For instance, in most cases establishing a password policy under
a cybersecurity law to protect personal information is solving for
one issue – requiring persons to develop a relatively strong
password that will make it difficult for an unauthorized person to
gain access the protected system. This may be oversimplifying, but
the point is a good password policy might suffice under many
different cybersecurity laws, regardless of state, type of
business, category of data, etc. Complying with a privacy law
regulating the disclosure of health information, on the other hand,
likely will require several factors be considered: the type of
entity, where it does business, the specific type of data, the
individual’s age or medical condition, the reason for the
disclosure, the intended recipient, etc.

Regulatory compliance is not the end of the story for privacy.
For example, organizations can cause self-inflicted wounds when
they make assertions about the handling and safeguarding of the
personal information they collect, and fail to meet those
assertions.
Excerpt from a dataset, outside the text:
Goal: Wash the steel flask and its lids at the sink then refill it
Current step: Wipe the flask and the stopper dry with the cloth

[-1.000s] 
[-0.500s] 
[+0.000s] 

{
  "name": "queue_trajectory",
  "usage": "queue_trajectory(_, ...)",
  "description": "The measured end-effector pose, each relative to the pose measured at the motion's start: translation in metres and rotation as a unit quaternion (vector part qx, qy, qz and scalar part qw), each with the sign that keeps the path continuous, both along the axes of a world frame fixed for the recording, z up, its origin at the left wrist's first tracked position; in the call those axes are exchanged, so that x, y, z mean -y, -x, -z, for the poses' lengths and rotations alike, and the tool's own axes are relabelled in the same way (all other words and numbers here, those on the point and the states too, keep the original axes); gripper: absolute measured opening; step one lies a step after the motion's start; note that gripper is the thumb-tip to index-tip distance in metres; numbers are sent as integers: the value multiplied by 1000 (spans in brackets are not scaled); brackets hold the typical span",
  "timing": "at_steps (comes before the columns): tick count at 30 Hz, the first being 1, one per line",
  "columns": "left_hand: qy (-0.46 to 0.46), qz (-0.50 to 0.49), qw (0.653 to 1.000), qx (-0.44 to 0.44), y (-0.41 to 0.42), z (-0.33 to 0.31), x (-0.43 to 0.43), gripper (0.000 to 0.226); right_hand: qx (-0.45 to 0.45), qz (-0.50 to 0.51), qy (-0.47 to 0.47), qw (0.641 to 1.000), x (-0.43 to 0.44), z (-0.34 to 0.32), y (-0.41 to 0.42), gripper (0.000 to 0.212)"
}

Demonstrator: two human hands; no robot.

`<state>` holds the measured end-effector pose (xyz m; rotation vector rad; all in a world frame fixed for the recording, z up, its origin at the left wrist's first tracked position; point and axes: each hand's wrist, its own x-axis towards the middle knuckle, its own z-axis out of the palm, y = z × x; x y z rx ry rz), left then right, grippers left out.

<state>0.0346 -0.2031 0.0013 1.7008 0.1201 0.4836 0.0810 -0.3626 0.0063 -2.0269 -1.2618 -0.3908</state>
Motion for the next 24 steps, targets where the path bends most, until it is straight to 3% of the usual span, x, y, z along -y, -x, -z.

A good example is the privacy policy on an
organization’s website. Stating in such a policy that the
organization will “never” disclose the personal
information collected on the site may create a binding obligation
on the organization, even if there is not a law that requires such
a rule concerning disclosure. Check out the Federal Trade
Commission’s enforcement of these kinds of issues in its
recently issued 2023 Privacy and Data Security Update.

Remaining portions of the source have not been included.